**Exercise objective**: Please return only the lines from the one holding "Localize basket of" through the one holding "Located for you", exactly as they appear in the records below, both ends included.
-.-.-
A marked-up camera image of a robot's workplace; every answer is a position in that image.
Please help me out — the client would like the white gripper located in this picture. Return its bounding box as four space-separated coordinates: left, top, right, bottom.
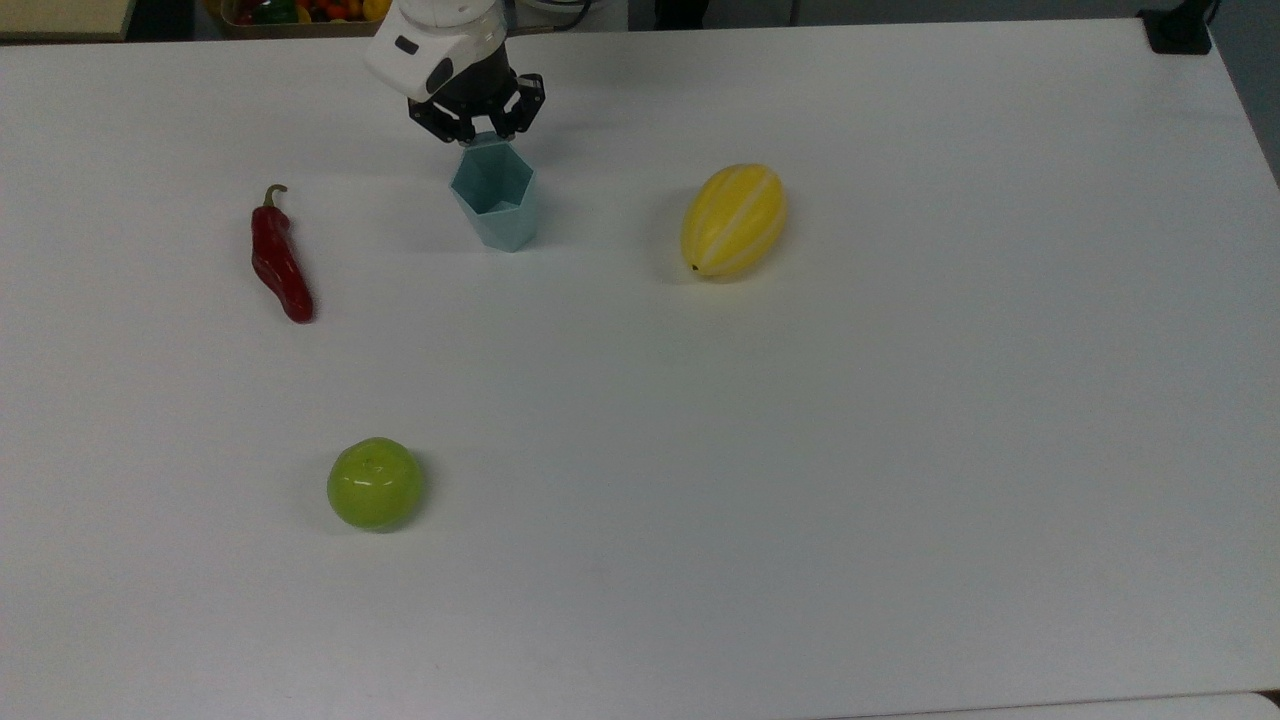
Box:
365 17 547 145

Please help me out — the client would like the teal hexagonal plastic mug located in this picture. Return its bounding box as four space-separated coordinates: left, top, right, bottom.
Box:
450 135 539 253

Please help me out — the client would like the bin of toy fruits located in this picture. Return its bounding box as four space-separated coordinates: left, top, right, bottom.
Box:
205 0 396 39

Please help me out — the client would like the red chili pepper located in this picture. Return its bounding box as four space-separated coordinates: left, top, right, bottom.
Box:
250 184 316 324

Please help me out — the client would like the yellow striped melon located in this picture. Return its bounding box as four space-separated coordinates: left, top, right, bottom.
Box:
681 163 788 280

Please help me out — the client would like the green apple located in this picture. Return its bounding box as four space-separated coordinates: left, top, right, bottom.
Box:
326 437 425 532

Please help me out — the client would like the light wooden table edge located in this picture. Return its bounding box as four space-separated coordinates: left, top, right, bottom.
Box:
0 0 137 42

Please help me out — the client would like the black stand base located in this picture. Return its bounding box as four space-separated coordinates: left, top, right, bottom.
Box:
1138 0 1219 56

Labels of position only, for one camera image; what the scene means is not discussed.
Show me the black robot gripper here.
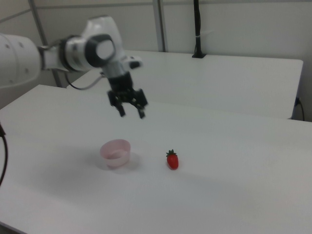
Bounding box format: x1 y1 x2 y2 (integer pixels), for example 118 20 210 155
107 72 149 119

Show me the red toy strawberry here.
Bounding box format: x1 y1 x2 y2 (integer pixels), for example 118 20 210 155
166 149 179 171

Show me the pink plastic bowl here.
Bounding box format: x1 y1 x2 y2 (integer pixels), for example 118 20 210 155
100 138 132 169

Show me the black pole with base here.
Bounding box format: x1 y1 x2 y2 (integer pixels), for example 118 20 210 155
192 0 208 59

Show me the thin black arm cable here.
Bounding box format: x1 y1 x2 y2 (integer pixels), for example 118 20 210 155
65 72 106 91

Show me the thick black cable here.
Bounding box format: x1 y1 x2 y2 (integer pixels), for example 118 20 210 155
0 122 9 188

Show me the black cable at table end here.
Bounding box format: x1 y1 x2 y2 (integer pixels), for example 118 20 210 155
295 97 306 121

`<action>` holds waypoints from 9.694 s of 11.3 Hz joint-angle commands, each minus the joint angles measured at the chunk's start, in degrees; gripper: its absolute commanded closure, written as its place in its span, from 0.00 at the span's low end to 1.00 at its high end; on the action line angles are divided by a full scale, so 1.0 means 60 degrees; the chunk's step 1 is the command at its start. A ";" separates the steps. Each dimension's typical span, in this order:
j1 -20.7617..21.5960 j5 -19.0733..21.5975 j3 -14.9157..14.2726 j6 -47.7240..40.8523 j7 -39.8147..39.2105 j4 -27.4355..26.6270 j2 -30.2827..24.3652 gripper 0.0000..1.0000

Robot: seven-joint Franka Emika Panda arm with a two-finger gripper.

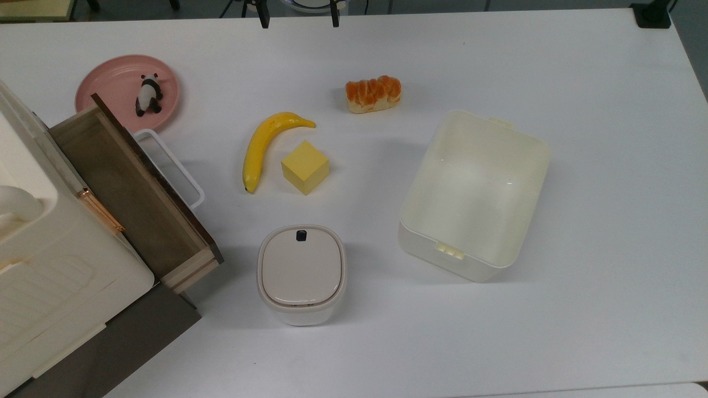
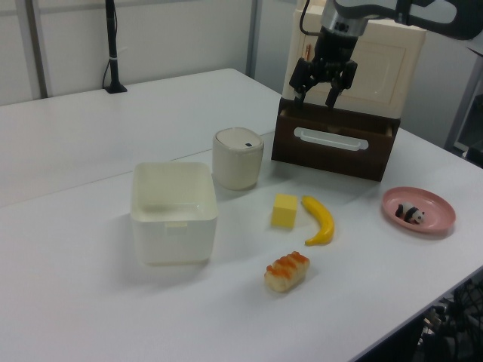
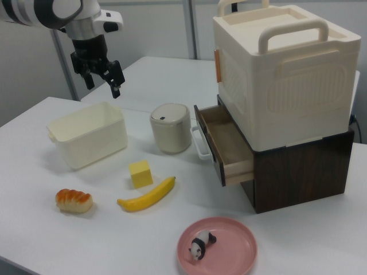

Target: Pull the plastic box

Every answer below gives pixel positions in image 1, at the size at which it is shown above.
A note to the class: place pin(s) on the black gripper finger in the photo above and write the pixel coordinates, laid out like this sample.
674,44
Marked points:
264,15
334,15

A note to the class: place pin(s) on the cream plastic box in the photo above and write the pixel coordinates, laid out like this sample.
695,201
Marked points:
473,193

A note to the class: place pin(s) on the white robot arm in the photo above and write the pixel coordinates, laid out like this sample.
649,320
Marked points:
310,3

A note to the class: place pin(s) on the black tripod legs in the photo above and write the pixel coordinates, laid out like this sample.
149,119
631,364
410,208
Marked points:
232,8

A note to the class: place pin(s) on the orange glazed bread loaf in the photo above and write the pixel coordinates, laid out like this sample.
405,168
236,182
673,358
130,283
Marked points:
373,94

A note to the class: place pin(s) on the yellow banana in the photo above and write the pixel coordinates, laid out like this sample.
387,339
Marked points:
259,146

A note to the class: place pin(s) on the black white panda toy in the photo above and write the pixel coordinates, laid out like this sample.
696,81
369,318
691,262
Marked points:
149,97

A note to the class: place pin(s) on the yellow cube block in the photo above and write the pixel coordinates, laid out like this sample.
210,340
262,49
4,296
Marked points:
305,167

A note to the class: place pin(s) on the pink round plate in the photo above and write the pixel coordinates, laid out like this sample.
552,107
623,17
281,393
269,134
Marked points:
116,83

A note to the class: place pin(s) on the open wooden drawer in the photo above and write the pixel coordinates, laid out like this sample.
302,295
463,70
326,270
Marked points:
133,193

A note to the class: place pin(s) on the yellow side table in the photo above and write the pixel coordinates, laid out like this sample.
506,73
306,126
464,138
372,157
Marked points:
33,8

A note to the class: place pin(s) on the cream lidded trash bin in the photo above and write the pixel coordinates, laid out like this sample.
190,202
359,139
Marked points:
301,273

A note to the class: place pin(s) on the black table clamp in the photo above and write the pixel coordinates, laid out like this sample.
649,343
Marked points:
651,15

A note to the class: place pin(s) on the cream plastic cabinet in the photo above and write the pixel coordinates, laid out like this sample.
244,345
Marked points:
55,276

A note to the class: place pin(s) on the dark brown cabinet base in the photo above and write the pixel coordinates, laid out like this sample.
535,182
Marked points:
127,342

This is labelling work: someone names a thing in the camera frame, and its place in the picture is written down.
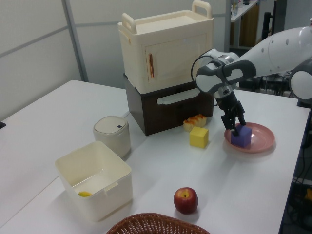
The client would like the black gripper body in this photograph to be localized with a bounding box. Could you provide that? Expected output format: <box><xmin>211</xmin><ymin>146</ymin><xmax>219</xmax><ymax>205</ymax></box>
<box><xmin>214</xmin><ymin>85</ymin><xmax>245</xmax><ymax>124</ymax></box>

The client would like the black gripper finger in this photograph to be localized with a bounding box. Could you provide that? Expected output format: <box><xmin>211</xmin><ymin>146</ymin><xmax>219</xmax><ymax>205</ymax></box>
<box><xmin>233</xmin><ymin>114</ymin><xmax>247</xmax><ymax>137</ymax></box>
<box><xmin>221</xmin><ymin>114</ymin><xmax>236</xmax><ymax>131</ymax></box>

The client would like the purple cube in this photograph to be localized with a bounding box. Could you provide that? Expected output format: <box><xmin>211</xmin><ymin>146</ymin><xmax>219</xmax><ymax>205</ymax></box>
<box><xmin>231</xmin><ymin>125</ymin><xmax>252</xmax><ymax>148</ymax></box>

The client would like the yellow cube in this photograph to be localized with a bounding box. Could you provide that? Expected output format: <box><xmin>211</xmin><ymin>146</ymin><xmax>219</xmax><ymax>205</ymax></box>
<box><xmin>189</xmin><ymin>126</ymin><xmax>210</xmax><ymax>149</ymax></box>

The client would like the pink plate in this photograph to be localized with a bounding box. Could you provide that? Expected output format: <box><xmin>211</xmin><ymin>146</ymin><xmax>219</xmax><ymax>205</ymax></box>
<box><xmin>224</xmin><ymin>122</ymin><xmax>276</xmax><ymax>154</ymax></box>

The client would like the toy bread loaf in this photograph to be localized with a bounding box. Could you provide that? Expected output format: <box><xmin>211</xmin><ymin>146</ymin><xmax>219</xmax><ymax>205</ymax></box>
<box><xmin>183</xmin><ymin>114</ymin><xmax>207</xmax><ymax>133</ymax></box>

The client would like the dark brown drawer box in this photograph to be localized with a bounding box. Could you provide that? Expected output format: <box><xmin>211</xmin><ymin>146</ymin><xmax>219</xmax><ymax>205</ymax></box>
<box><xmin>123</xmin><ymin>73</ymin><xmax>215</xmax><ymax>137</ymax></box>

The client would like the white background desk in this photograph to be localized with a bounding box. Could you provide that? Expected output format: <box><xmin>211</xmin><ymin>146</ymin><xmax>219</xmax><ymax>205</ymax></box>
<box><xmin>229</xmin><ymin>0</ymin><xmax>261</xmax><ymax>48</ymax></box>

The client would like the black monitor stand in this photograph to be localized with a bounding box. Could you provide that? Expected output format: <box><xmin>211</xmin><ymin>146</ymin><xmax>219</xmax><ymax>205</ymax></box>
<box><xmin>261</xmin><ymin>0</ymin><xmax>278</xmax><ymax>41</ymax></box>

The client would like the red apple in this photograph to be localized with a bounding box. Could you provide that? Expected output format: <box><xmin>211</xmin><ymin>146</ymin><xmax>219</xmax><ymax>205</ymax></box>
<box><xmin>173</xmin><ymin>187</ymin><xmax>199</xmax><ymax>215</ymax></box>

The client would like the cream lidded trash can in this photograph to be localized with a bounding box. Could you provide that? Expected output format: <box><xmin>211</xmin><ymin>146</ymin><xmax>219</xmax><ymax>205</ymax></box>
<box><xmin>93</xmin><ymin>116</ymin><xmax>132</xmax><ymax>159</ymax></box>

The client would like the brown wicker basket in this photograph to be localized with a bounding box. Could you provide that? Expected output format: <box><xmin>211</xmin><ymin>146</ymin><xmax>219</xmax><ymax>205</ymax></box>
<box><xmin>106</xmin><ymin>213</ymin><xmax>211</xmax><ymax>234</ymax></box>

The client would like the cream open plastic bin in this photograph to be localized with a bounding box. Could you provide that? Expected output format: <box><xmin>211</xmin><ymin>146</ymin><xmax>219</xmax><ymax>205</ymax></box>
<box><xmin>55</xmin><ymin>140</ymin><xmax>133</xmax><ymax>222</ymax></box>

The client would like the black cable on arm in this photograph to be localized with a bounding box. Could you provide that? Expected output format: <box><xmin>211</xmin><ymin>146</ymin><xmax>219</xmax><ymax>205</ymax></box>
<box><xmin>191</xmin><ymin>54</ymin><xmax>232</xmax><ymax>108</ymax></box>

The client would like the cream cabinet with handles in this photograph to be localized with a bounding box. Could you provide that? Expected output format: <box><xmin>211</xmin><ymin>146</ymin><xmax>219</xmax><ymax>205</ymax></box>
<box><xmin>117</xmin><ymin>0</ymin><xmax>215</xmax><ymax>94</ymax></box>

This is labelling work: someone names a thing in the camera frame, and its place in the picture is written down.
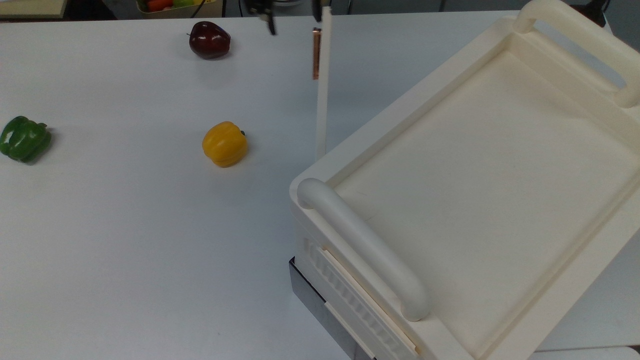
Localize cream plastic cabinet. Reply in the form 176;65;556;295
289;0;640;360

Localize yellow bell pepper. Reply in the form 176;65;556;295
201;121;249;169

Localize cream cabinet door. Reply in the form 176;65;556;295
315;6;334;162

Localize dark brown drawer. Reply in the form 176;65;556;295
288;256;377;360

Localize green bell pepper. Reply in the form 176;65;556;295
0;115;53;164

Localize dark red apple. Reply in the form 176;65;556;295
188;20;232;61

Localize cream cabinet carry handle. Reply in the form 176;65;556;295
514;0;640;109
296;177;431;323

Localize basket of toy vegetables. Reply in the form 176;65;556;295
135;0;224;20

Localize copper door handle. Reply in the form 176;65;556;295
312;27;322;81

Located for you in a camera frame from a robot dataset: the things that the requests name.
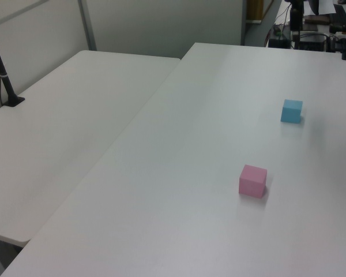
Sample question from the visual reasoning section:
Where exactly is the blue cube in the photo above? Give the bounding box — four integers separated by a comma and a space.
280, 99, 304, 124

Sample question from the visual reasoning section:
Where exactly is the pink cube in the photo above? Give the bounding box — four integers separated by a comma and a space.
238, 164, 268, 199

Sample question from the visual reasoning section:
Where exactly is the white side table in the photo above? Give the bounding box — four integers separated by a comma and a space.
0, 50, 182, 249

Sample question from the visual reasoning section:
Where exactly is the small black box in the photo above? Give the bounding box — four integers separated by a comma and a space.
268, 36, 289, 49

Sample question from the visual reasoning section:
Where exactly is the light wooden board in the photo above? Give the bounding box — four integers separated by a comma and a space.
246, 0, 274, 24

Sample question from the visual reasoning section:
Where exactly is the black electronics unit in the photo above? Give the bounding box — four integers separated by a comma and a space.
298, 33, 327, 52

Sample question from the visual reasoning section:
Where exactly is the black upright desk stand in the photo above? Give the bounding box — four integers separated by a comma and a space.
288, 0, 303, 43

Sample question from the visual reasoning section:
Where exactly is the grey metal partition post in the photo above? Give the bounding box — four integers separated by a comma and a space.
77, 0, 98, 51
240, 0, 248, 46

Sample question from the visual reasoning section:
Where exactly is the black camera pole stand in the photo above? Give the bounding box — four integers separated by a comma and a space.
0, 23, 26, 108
-.-.-
**Response**:
Localize basket of toy vegetables. Reply in the form 176;65;556;295
135;0;224;20

Localize copper door handle. Reply in the form 176;65;556;295
312;27;322;81

Located for you in a camera frame from a robot dataset: the things that the requests name.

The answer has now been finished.